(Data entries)
------------------------

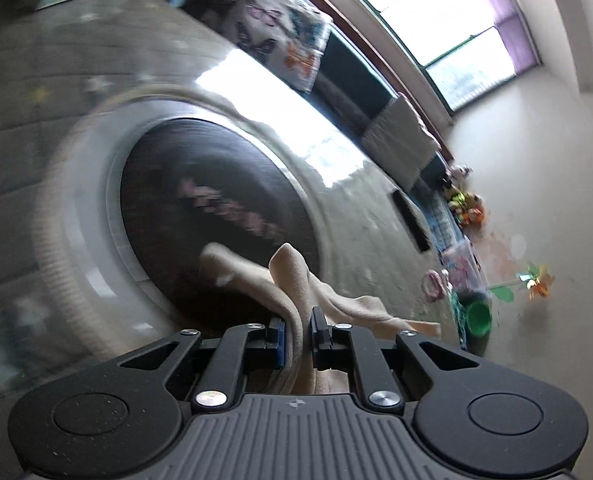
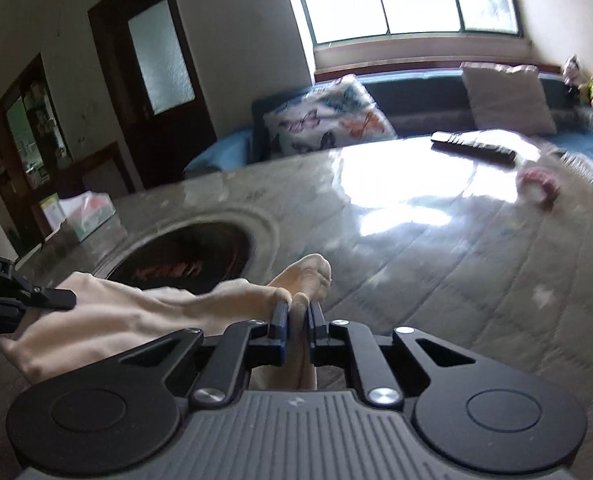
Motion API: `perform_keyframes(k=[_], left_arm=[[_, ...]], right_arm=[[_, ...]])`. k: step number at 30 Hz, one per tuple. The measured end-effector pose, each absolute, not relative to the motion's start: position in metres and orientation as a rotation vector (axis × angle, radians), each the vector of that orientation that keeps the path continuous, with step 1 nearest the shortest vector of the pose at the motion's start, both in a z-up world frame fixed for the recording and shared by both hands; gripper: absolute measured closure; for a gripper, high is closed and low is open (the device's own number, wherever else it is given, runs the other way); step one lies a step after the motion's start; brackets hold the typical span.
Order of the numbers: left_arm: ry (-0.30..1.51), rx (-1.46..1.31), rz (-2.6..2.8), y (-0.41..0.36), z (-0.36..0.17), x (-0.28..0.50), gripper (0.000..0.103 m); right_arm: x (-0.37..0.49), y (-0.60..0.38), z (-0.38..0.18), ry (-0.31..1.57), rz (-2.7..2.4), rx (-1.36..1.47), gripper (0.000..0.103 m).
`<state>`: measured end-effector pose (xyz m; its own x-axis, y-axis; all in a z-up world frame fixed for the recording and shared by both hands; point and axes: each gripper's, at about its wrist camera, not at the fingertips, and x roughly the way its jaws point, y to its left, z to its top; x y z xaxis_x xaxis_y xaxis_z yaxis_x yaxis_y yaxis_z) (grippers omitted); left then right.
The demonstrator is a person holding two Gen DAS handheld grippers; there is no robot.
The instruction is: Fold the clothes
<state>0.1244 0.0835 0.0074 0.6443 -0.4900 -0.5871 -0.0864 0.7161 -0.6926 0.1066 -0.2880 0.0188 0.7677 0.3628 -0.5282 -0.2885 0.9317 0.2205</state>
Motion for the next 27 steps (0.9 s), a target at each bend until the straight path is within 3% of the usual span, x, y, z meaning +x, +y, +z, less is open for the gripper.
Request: perform_keyframes(k=[13,27], left_arm=[[0.887,-0.639,-0.419,-0.035,0.022,0.204,0.091],[0.922,-0.469,-0.388,-0.079,0.004,0.239,0.085]], right_arm=[[0.134,-0.375,0.055,0.524,0.124,0.086,0.095],[0.177,-0.426,0.024,0.593,-0.026,0.088,0.092]])
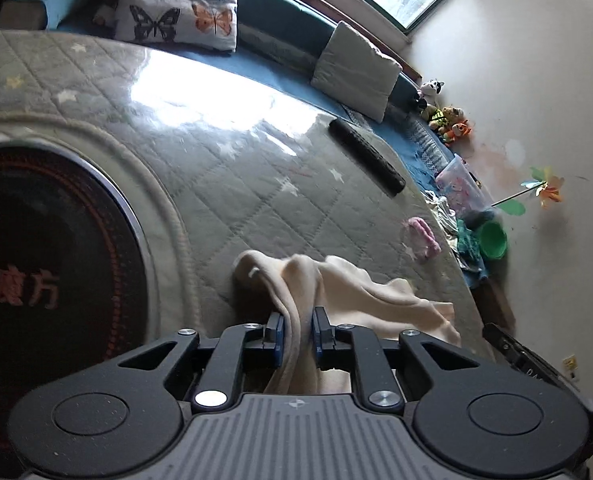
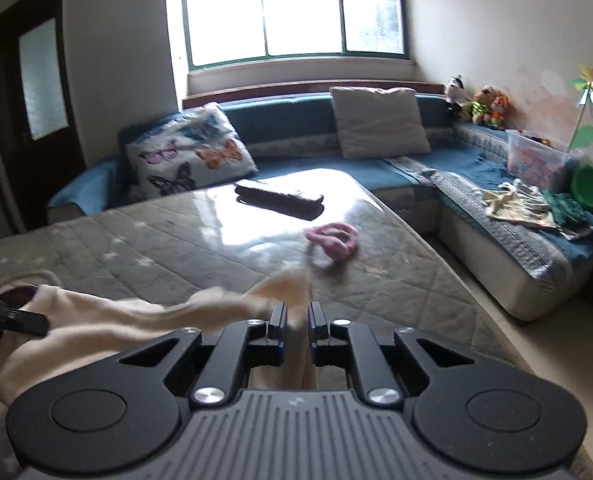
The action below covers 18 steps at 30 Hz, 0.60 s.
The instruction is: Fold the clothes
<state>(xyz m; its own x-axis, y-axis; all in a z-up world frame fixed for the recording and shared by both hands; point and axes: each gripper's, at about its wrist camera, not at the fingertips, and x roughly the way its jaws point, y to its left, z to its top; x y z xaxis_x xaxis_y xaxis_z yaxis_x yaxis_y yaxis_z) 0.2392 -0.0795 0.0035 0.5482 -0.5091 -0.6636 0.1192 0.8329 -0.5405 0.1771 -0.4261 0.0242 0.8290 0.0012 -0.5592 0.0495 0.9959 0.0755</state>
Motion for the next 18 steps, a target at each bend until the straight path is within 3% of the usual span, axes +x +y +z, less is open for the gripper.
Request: perform_keyframes(k=[2,18], left_arm=[[0.913,-0.457,-0.376,-0.076,0.007,0.238,0.079],[0.872,-0.349,-0.378,-0.079,0.006,0.244,0.081]], right_arm=[[0.179,-0.429,0.023,0.597,-0.03,0.089,0.092],[0.226,-0.366,0.001,0.688,0.201,0.064,0.092]])
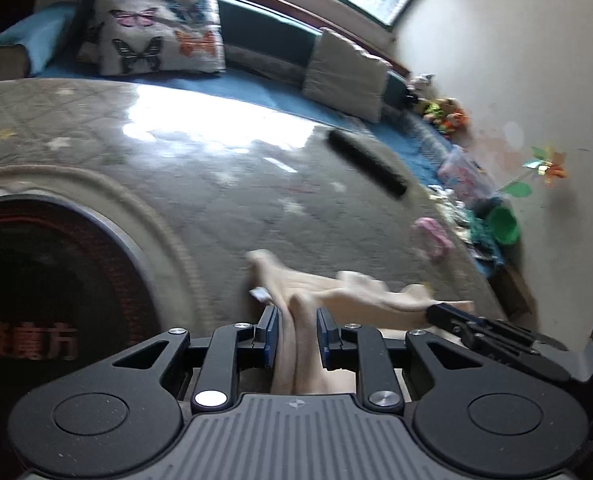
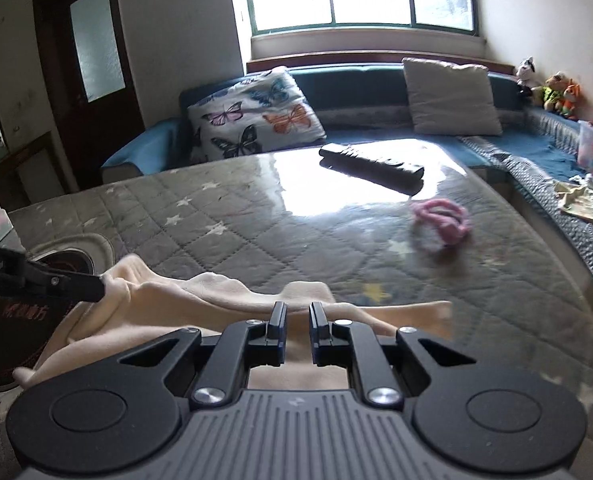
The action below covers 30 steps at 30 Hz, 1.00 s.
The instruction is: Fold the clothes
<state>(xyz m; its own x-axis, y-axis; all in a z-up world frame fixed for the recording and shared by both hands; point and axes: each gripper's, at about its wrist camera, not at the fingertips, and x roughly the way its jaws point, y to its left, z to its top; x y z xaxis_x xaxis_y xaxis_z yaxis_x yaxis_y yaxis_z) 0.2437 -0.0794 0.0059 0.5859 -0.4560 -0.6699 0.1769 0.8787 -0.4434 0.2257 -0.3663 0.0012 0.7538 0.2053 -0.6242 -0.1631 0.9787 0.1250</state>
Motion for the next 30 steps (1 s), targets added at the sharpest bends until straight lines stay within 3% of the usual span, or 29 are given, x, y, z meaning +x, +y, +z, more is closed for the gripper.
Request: perform_keyframes(k=[9,12,18,30], left_arm=[[0.848,-0.396,-0.39,-0.072,0.013,0.247,0.079],[0.862,-0.393,-0.466,-0.092,0.013,0.251,0.079],[0.928,-0.375,-0.511,-0.126,-0.004,0.271,0.079],[0.943,-0.399,-0.488,-0.12,-0.014,0.283,0.079]], right_arm=[[0.237,-0.359,-0.009,0.701,0.203,0.057,0.09],[0.236,-0.356,-0.005,0.689,0.218,0.061,0.08],[0.245,-0.346,-0.011,0.694,0.217,0.042,0.078],[0.239,-0.341,-0.003,0.682,0.231,0.019,0.065]])
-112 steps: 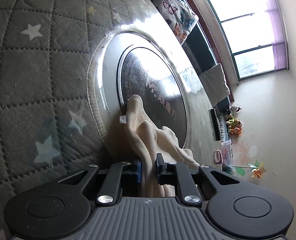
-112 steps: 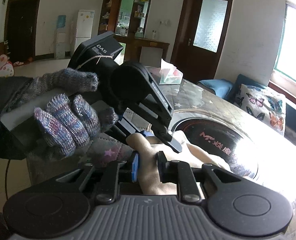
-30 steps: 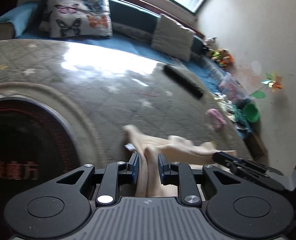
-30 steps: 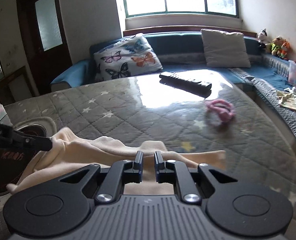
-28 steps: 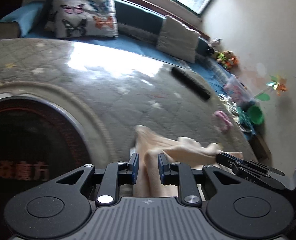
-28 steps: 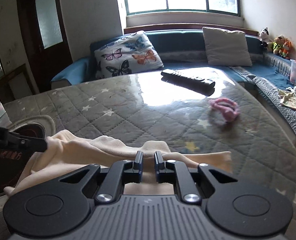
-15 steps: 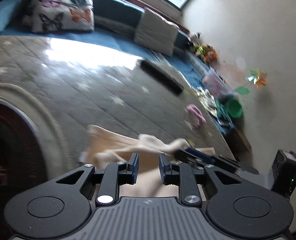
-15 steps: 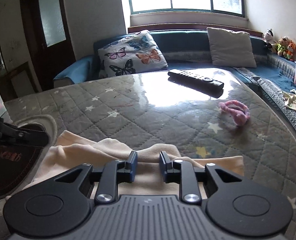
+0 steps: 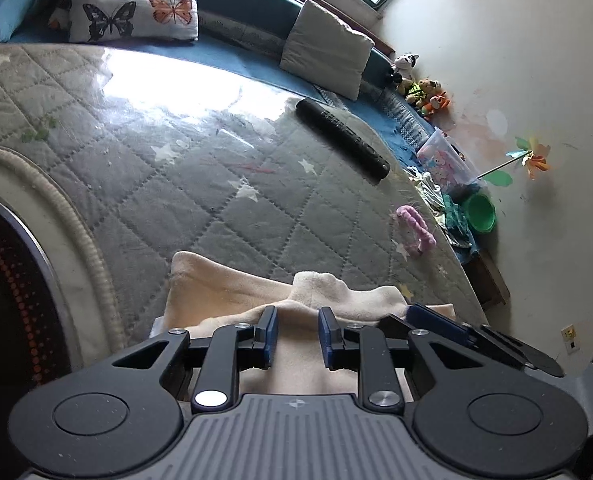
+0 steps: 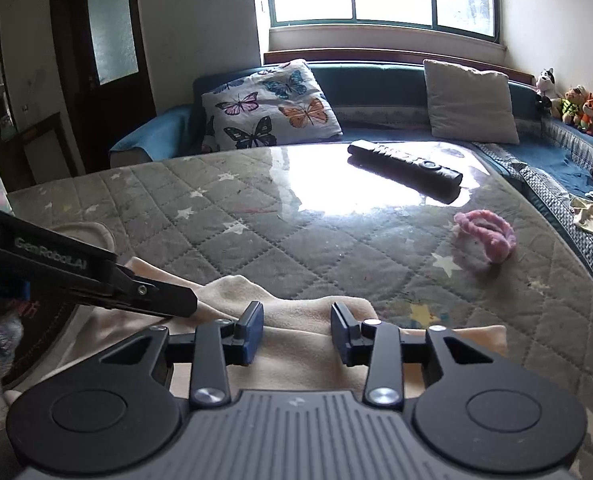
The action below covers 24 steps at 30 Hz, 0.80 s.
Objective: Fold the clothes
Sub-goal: 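Lower the folded shirt onto the table and open both grippers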
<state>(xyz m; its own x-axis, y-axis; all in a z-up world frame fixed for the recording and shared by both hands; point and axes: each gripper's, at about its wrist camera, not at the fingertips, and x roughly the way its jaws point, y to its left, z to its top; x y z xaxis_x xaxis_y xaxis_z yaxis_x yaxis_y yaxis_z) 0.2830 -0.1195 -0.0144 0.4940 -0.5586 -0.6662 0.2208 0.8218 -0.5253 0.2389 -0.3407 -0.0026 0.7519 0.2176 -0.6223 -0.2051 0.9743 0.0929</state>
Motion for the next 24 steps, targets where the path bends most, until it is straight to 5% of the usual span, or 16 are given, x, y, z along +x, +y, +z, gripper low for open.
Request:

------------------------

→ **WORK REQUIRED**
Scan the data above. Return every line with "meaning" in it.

→ **RESULT FOR THIS EXERCISE**
Motion for the next 27 steps (0.9 s), a target at each bend until the straight path is within 3% of the usual span, x, y, z meaning +x, +y, +z, less is open for the gripper.
Motion for the next 30 steps (1 s), targets added at the sharpest bends until straight lines stay within 3% of the usual span, or 29 are given, x, y, z meaning +x, +y, +z, more is closed for the gripper.

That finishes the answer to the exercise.